A year from our wedding day I was adopting Oliver and emailing Sung for the first time. A year from Halloween, I was taking in my first Air Force party (not with Sung) and wondering what I had gotten myself into. A year from Thanksgiving I was making him his first present from me. A year from New Years, we were watching fireworks together in Germany.
This time last year marked the end of a rather difficult month. I had several pretty big, startling changes occur in my little world. My Pastor and his family had just announced their move to Saint Louis, another close friend and church leader also announced their move, and we had an abrupt leadership change at my school. Within a month, Sung’s departure date from Germany changed twice and a training that would have allowed him to be with me on my birthday got canceled.
We didn’t know that he’d be able to visit me for two weeks that April. We didn’t know a lot.
As I sat in church, hearing the announcement that another leader was moving on, I grit my teeth. “I see what you’re doing,” I said to God. “I see that you causing some folks to move on. But I will not be next. I am not going any where.”
I think I told God no because I already knew. I told him I would not be next but I knew that I would.
Not long after that, Darcy and Jake came to visit me. Oliver peed on Bekah’s new arm chair and I broke down into tears. I started telling them everything that was wrong. And, finally, the real thing– “I’m not ready to be ready to leave,” I cried.
Darcy told me to stop– how could I worry about leaving when no one had asked me to go anywhere. But I knew.

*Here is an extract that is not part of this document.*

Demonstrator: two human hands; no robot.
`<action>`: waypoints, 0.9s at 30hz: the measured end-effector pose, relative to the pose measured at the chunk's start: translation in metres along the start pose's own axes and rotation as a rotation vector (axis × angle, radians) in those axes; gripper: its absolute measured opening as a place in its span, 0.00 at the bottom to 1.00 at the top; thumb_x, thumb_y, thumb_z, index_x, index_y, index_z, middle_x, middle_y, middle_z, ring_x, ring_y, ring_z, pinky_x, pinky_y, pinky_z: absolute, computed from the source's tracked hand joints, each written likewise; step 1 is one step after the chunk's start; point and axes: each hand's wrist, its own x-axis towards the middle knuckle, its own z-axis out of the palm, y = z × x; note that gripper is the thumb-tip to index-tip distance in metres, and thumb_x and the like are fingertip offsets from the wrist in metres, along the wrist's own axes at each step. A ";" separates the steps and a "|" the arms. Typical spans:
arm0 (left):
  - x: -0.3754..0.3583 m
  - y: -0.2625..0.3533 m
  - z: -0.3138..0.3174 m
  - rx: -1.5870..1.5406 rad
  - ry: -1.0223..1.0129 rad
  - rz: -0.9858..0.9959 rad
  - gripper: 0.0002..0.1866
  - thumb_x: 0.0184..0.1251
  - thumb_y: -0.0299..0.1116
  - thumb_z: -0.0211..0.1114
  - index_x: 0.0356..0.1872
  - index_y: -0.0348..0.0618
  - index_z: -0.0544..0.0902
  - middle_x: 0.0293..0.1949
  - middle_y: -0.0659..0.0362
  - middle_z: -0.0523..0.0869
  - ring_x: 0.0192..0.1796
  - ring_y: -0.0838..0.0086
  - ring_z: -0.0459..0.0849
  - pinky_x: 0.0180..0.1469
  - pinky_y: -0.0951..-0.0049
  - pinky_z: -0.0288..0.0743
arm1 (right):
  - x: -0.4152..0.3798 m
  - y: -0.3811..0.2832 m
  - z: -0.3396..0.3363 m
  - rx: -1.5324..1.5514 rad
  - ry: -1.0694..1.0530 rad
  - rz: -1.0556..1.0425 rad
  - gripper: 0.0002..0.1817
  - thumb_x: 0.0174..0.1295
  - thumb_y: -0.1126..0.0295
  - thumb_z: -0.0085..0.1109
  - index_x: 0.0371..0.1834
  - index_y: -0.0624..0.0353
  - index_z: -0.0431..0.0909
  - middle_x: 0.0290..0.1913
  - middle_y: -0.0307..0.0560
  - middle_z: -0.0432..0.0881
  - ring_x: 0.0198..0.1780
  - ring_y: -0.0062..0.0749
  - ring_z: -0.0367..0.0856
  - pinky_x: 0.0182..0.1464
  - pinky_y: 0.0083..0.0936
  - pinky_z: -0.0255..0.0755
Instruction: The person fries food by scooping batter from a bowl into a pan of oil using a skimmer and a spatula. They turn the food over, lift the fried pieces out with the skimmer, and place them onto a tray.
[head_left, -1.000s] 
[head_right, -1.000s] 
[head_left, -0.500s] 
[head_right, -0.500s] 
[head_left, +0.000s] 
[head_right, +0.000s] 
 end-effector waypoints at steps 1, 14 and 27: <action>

The day after my birthday last year, Sung and I started talking about marriage– it hadn’t been mentioned seriously for some time, but it had been on my mind all these months. I asked if he had some sort of timeline in mind for it all.
“I thought you’d like to get married before you turned thirty,” he said. I laughed. I hadn’t really had that as some sort of deadline. Then he said, “Well, at least that was what I was going to tell you…as an excuse…so you wouldn’t wonder why I wanted to get married so soon.”
I wasn’t ready to be ready to leave Sandtown and Baltimore and my life there. But I was ready. In many ways, I’m still not ready to have left. But I’m so grateful that, as stubborn as I was, I was willing to walk the path God placed before me. That step, into his will, is always the best step to take.